La missive d’appui qui circule sera déposée officiellement au conseil des commissaires la semaine prochaine. Près de 1200 signatures ont jusqu’ici été recueillies, notamment auprès de partenaires musicaux, selon Jean-François Beaulieu, enseignant à MM et qui agit à titre de porte-parole du MMMM.

Beaucoup d’informations circulent à l’effet que le mouvement ou les enseignants aimeraient que la future école soit construite sur le plateau McCrea, près de l’école primaire privée Plein Soleil. L’enseignant souligne qu’il s’agit effectivement d’un souhait, mais rappelle du même coup que l’emplacement choisi n’est pas du ressort du mouvement. Celui-ci doit notamment convaincre les élus scolaires de regrouper tous les élèves de Mitchell-Montcalm sous le même toit.

Le MMMM a lancé cette requête après le dépôt au gouvernement, en septembre dernier, d’une demande de construction d’une nouvelle école secondaire de 1000 places par la CSRS. Celle-ci devra obtenir le feu vert de Québec et le financement (évalué à environ 33,5 M $) pour concrétiser le projet.

L’emplacement de cette future école est aussi espérée dans le secteur de Rock Forest-St-Élie-Deauville, où trois écoles primaires ont vu le jour ces dernières années (des Aventuriers, du Boisé-Fabi et de la Croisée).

Le conseiller municipal Julien Lachance a déjà plaidé pour que l’établissement, s’il voit le jour, soit construit dans ce secteur de la ville.

La semaine dernière, alors qu’on apprenait la fermeture du Collège du Sacré-Cœur (CSC), M. Normand avait souligné que la disponibilité de cet édifice ferait partie des éléments de réflexion du comité des territoires d’appartenance de la CSRS.

La députée solidaire de Sherbrooke Christine Labrie aimerait que la vocation éducative du bâtiment de l’institution privée demeure.

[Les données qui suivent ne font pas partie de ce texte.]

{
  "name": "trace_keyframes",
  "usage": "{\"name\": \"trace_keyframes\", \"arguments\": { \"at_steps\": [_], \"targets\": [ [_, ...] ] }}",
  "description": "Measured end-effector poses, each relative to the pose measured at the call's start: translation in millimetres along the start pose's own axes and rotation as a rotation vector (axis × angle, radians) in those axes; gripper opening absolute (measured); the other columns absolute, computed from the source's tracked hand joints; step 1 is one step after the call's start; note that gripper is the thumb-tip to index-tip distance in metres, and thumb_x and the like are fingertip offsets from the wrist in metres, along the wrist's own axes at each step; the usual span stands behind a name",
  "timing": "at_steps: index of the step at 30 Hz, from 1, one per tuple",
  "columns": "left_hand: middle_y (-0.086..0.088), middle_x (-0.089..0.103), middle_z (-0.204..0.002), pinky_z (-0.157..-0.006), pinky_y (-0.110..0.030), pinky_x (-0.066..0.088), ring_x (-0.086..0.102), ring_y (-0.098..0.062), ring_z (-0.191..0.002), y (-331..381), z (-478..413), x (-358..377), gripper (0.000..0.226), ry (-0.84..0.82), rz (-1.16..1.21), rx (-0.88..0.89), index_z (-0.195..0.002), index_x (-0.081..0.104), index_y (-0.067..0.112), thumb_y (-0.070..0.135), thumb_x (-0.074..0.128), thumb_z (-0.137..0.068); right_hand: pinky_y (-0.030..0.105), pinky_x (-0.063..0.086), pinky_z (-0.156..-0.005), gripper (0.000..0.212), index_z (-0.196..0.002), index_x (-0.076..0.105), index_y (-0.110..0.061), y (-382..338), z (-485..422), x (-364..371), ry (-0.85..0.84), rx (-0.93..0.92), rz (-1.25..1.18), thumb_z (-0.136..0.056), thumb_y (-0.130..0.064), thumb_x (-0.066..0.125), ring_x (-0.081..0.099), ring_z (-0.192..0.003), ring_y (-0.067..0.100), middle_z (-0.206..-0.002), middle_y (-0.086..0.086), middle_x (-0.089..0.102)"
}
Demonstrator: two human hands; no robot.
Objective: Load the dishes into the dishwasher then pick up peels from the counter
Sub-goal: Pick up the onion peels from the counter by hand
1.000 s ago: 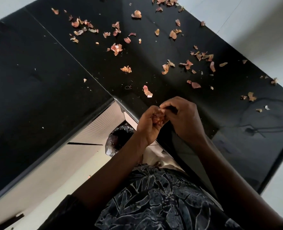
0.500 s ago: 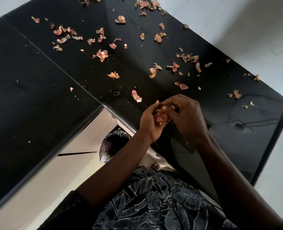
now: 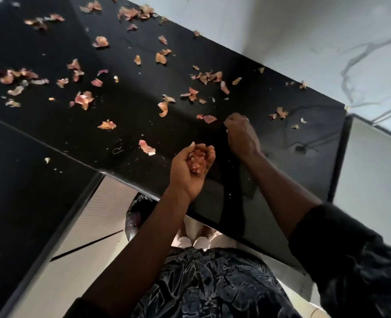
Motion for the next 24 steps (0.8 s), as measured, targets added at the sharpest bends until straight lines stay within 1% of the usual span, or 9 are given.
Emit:
{"name": "trace_keyframes", "arguments": {
  "at_steps": [4, 7, 9, 11, 14, 16, 19, 21, 24],
  "targets": [
    [-0.017, 0.070, -0.091, -0.073, -0.030, 0.062, 0.073, -0.025, -0.087, 0, -9, 1, 0.027, 0.023, 0.005, 0.011, -0.090, 0.065, -0.001, 0.019, 0.051, -0.102, 0.027, 0.046, -0.070, 0.020, -0.093, 0.072, -0.013, 4, 43, -3, 0.079, 0.009, -0.188, -0.094, -0.004, 0.054, 0.061, -0.087, 0.018, -0.097, 0.005, 0.064],
    [-0.018, 0.071, -0.097, -0.075, -0.032, 0.062, 0.073, -0.026, -0.090, -11, -19, 8, 0.027, 0.035, -0.029, -0.014, -0.095, 0.067, -0.002, 0.019, 0.052, -0.102, 0.008, 0.042, -0.075, 0.018, -0.095, 0.074, -0.017, 18, 62, -34, 0.197, 0.150, -0.353, -0.093, -0.005, 0.060, 0.058, -0.087, 0.002, -0.098, -0.003, 0.068],
    [-0.018, 0.072, -0.100, -0.075, -0.034, 0.061, 0.074, -0.026, -0.091, -23, -26, 16, 0.027, 0.062, -0.072, -0.046, -0.099, 0.068, -0.001, 0.020, 0.051, -0.101, 0.004, 0.040, -0.074, 0.016, -0.098, 0.073, -0.019, 9, 71, -61, 0.258, 0.143, -0.436, -0.094, -0.008, 0.062, 0.057, -0.088, -0.002, -0.099, -0.009, 0.065],
    [-0.013, 0.074, -0.096, -0.071, -0.032, 0.060, 0.074, -0.022, -0.086, -38, -32, 31, 0.027, 0.060, -0.157, -0.089, -0.102, 0.068, 0.003, 0.021, 0.049, -0.101, 0.007, 0.043, -0.076, 0.014, -0.100, 0.071, -0.021, -5, 77, -76, 0.210, 0.058, -0.463, -0.097, -0.013, 0.060, 0.058, -0.090, -0.003, -0.101, -0.012, 0.063],
    [-0.002, 0.070, -0.076, -0.060, -0.025, 0.054, 0.068, -0.012, -0.068, -60, -39, 53, 0.024, 0.048, -0.272, -0.129, -0.093, 0.068, 0.010, 0.020, 0.047, -0.101, 0.010, 0.046, -0.076, 0.014, -0.104, 0.072, -0.023, -6, 85, -76, 0.080, -0.030, -0.467, -0.098, -0.016, 0.060, 0.061, -0.089, -0.003, -0.102, -0.012, 0.067],
    [-0.002, 0.070, -0.074, -0.058, -0.023, 0.055, 0.069, -0.011, -0.065, -75, -44, 67, 0.026, 0.031, -0.250, -0.161, -0.091, 0.067, 0.009, 0.019, 0.046, -0.102, 0.011, 0.049, -0.076, 0.013, -0.105, 0.074, -0.023, 21, 85, -85, 0.092, 0.008, -0.510, -0.097, -0.019, 0.064, 0.064, -0.088, -0.001, -0.100, -0.013, 0.069],
    [-0.014, 0.074, -0.093, -0.076, -0.032, 0.062, 0.074, -0.022, -0.087, -93, -54, 84, 0.025, -0.001, -0.161, -0.194, -0.098, 0.068, 0.001, 0.018, 0.050, -0.102, 0.007, 0.045, -0.076, 0.012, -0.100, 0.078, -0.020, 107, 71, -104, 0.338, 0.213, -0.562, -0.090, -0.019, 0.070, 0.066, -0.085, 0.000, -0.095, -0.009, 0.074],
    [-0.018, 0.072, -0.101, -0.082, -0.033, 0.062, 0.072, -0.027, -0.096, -103, -59, 91, 0.025, 0.000, -0.176, -0.199, -0.101, 0.069, -0.002, 0.018, 0.054, -0.100, 0.017, 0.048, -0.083, 0.022, -0.107, 0.076, -0.018, 177, 58, -100, 0.416, 0.409, -0.478, -0.087, -0.022, 0.068, 0.068, -0.097, 0.011, -0.106, -0.001, 0.074],
    [-0.019, 0.072, -0.106, -0.081, -0.033, 0.062, 0.072, -0.027, -0.099, -117, -61, 99, 0.026, 0.010, -0.209, -0.210, -0.101, 0.071, -0.002, 0.019, 0.055, -0.100, 0.042, 0.044, -0.102, 0.050, -0.140, 0.053, -0.016, 233, 38, -55, 0.100, 0.547, -0.337, -0.092, -0.030, 0.064, 0.047, -0.133, 0.035, -0.145, 0.014, 0.048]
  ]
}}
Point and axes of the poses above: each hand's wrist, its own z-axis away from the middle knuckle, its own x-axis out of the palm, y = z × x, the point moved 9 cm from there along -z, towards the middle knuckle
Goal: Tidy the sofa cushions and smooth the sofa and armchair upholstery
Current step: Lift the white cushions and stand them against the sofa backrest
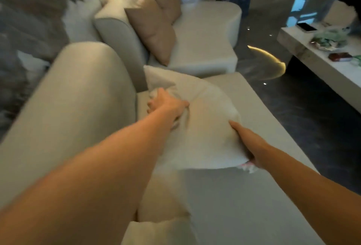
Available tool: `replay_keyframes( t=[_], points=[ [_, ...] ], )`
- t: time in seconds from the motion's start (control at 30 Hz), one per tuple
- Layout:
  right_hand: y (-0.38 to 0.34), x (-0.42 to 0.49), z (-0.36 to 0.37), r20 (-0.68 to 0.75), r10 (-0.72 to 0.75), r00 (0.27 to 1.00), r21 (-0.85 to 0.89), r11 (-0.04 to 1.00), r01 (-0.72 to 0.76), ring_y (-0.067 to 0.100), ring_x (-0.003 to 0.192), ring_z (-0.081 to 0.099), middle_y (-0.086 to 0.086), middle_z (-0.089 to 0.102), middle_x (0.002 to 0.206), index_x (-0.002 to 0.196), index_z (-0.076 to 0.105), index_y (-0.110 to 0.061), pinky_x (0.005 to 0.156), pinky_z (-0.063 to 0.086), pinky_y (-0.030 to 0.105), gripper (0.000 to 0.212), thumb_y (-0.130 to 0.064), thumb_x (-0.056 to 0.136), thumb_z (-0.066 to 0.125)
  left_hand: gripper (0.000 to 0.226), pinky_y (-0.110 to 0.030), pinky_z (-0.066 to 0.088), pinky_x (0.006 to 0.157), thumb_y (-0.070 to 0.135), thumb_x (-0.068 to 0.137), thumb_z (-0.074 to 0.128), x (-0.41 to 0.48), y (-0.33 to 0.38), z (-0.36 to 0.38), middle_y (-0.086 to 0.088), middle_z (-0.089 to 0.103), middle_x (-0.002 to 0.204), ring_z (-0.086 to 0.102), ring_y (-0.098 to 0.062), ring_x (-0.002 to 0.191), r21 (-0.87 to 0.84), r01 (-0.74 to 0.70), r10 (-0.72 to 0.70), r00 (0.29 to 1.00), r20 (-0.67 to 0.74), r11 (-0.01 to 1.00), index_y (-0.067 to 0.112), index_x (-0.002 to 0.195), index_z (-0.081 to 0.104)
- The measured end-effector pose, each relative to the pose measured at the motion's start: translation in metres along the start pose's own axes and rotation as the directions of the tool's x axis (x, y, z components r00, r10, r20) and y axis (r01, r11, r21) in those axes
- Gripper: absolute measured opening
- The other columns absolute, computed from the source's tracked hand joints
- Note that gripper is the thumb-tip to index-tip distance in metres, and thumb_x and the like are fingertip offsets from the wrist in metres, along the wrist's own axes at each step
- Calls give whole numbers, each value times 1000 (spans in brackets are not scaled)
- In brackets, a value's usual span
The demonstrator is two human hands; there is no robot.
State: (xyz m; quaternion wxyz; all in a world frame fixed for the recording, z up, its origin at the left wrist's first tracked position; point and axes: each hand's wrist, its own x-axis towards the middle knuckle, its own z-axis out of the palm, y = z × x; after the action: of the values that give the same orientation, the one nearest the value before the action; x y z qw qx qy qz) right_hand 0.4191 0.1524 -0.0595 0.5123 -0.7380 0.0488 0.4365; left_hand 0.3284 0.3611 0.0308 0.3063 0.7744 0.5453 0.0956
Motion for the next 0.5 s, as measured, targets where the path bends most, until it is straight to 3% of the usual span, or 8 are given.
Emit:
replay_keyframes(
  t=[0.07, 0.17, 0.27, 0.37, 0.43, 0.5],
  points=[
    [-14, -14, 53, 156, 93, 983, 148, 982, -116, 41, 101, 65, 19, 64, 125, 131, 58, -19, 60, 61, 48, 77, -73, 77, 62, 81, -43, 39, 105, 52, 71, 77, 17, 17, -54, -18, 45, 144, 43, -37, 133, 219, -54, 67, 996, -54, 974, 16, 137, 46],
    [-20, -36, 134, 272, 143, 952, 205, 958, -202, 39, 109, 60, 9, 56, 139, 134, 58, -23, 69, 59, 55, 74, -72, 79, 59, 82, -52, 36, 105, 54, 80, 66, 22, 12, -111, -22, 27, 155, 37, -44, 134, 503, -19, 47, 998, -44, 864, 18, 147, 36],
    [-16, -53, 193, 280, 160, 946, 185, 959, -217, 40, 111, 56, 1, 46, 143, 146, 42, -34, 74, 58, 54, 79, -74, 80, 56, 79, -52, 36, 98, 59, 85, 56, -3, -24, -130, -21, 7, 161, 31, -46, 133, 664, 16, -23, 1000, 1, 748, 31, 151, 24],
    [-10, -63, 212, 266, 147, 953, 246, 945, -215, 38, 114, 57, 6, 44, 149, 152, 29, -39, 83, 58, 57, 83, -72, 81, 56, 66, -51, 31, 97, 66, 81, 53, -29, -60, -128, -27, 23, 151, 32, -45, 128, 719, -125, 126, 991, 52, 683, 41, 139, 35],
    [-6, -67, 211, 234, 116, 965, 190, 968, -162, 38, 117, 52, 5, 37, 156, 155, 22, -39, 87, 55, 60, 82, -71, 85, 51, 59, -52, 32, 95, 65, 82, 52, -39, -68, -132, -26, 32, 143, 35, -44, 123, 708, -179, 217, 975, 37, 683, 37, 133, 40],
    [-4, -74, 205, 226, 90, 970, 97, 989, -115, 41, 123, 50, 4, 33, 159, 155, 17, -42, 92, 52, 62, 76, -69, 90, 45, 57, -53, 33, 96, 62, 83, 52, -47, -73, -140, -24, 29, 145, 33, -44, 125, 694, -216, 238, 969, 66, 687, 37, 133, 40]
  ],
)
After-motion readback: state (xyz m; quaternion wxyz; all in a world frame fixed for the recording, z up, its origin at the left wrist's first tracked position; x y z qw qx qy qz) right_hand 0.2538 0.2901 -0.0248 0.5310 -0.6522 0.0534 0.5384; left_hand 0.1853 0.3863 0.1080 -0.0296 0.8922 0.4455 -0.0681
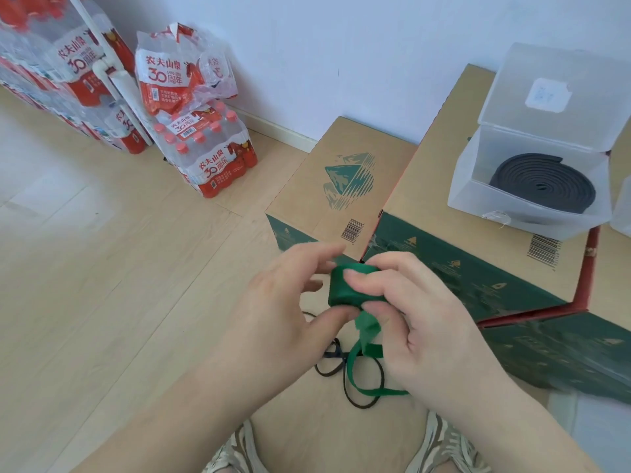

Elle s’est entretenue avec la direction du CSC la semaine dernière et celle de la CSRS.

« Je voulais valider les intentions du CSC. Ce qu’on m’a dit, c’est que les actifs seraient liquidés à partir de l’été, qu’ils privilégiaient la vocation éducative, mais en même temps ils ne peuvent pas le garantir non plus. Il semble qu’il y ait eu quelques marques d’intérêt de la part de quelques écoles privées pour reprendre le bâtiment. »

Ce sont des liquidateurs qui seront nommés à la fermeture du CSC, le 1er juillet prochain, et qui géreront la vente de l’immeuble.

Mme Labrie souhaitait aussi valider avec la CSRS son intérêt à mettre la main sur le bâtiment du CSC, mais l’organisation doit étudier le tout.

La députée solidaire s’est entretenue avec le ministre de l’Éducation Jean-François Roberge afin de voir, si la CSRS souhaitait acquérir le bâtiment, s’il serait possible « d’être créatif au niveau du Ministère », pour que la transaction puisse se concrétiser. « Il me disait que oui », souligne-t-elle.